Modified Boyer-Moore
I've just dug up some old Python implementation of Boyer-Moore I had lying around and modified the matching loop (where the text is compared to the pattern). Instead of breaking out as soon as the first mismatch is found between the two strings, simply count up the number of mismatches, but remember the first mismatch:
current_dist = 0
while pattern_pos >= 0:
if pattern[pattern_pos] != text[text_pos]:
if first_mismatch == -1:
first_mismatch = pattern_pos
tp = text_pos
current_dist += 1
if current_dist == smallest_dist:
break
pattern_pos -= 1
text_pos -= 1
smallest_dist = min(current_dist, smallest_dist)
# if the distance is 0, we've had a match and can quit
if current_dist == 0:
return 0
else: # shift
pattern_pos = first_mismatch
text_pos = tp
...
If the string did not match completely at this point, go back to the point of the first mismatch by restoring the values. This makes sure that the smallest distance is actually found.
The whole implementation is rather long (~150LOC), but I can post it on request. The core idea is outlined above, everything else is standard Boyer-Moore.
Preprocessing on the Text
Another way to speed things up is preprocessing the text to have an index on character positions. You only want to start comparing at positions where at least a single match between the two strings occurs, otherwise the Hamming distance is |S| trivially.
import sys
from collections import defaultdict
import bisect
def char_positions(t):
pos = defaultdict(list)
for idx, c in enumerate(t):
pos[c].append(idx)
return dict(pos)
This method simply creates a dictionary which maps each character in the text to the sorted list of its occurrences.
The comparison loop is more or less unchanged to naive O(mn)

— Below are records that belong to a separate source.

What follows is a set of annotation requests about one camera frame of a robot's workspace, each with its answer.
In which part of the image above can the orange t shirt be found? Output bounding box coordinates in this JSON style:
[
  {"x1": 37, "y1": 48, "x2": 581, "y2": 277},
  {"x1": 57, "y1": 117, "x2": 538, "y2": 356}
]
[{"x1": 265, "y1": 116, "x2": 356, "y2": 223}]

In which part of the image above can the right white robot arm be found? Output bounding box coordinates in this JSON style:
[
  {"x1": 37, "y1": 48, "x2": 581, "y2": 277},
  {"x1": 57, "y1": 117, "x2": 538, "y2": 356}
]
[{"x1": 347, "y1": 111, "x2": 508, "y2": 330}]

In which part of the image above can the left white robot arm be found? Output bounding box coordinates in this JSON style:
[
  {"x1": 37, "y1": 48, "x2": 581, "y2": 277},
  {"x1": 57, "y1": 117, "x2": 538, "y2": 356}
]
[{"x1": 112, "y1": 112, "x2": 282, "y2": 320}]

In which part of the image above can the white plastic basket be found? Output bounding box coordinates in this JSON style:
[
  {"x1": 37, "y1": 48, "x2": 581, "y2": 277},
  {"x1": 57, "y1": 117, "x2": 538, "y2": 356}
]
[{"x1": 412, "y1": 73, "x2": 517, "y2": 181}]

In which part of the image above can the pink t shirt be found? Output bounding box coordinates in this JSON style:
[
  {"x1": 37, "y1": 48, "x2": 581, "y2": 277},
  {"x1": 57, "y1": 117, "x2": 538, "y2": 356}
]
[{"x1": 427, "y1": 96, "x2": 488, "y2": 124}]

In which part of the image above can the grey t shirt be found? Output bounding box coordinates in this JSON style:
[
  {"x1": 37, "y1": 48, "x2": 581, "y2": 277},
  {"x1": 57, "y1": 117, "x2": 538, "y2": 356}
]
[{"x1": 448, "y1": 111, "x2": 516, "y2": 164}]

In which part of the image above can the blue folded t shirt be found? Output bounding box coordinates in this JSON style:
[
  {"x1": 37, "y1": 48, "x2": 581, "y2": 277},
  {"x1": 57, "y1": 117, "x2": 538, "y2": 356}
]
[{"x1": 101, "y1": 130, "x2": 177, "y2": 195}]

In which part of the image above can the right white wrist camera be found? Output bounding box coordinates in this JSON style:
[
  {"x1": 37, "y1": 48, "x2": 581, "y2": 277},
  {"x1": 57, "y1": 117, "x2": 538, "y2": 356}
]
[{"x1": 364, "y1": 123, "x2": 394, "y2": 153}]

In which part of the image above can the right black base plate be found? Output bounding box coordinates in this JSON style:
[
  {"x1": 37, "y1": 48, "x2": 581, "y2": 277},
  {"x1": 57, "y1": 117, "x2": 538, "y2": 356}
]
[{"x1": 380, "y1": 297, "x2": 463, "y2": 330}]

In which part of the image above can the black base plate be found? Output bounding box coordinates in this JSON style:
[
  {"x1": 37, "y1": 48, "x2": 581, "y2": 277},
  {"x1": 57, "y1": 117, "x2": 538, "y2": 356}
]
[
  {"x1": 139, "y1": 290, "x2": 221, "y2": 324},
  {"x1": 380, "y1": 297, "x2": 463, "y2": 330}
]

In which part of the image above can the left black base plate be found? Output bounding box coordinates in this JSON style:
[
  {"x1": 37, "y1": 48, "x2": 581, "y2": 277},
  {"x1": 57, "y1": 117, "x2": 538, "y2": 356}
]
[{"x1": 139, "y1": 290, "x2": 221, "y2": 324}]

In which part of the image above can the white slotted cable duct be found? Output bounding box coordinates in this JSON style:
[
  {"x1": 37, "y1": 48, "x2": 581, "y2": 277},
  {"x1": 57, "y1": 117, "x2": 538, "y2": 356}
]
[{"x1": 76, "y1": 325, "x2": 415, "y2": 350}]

approach, apart from the fact that we do not increase the position at which comparison is started by 1 each time, but based on the character positions:
def min_hamming(text, pattern):
best = len(pattern)
pos = char_positions(text)
i = find_next_pos(pattern, pos, 0)
while i < len(text) - len(pattern):
dist = 0
for c in range(len(pattern)):
if text[i+c] != pattern[c]:
dist += 1
if dist == best:
break
c += 1
else:
if dist == 0:
return 0
best = min(dist, best)
i = find_next_pos(pattern, pos, i + 1)
return best
The actual improvement is in find_next_pos
:
def find_next_pos(pattern, pos, i):
smallest = sys.maxint
for idx, c in enumerate(pattern):
if c in pos:
x = bisect.bisect_left(pos[c], i + idx)
if x < len(pos[c]):
smallest = min(smallest, pos[c][x] - idx)
return smallest
For each new position, we find the lowest index at which a character from S occurs in L. If there is no such index any more, the algorithm will terminate.
find_next_pos
is certainly complex, and one could try to improve it by only using the first several characters of the pattern S, or use a set to make sure characters from the pattern are not checked twice.
Discussion
Which method is faster largely depends on your dataset. The more diverse your alphabet is, the larger will be the jumps. If you have a very long L, the second method with preprocessing might be faster. For very, very short strings (like in your question), the naive approach will certainly be the fastest.
DNA
If you have a very small alphabet, you could try to get the character positions for character bigrams (or larger) rather than unigrams.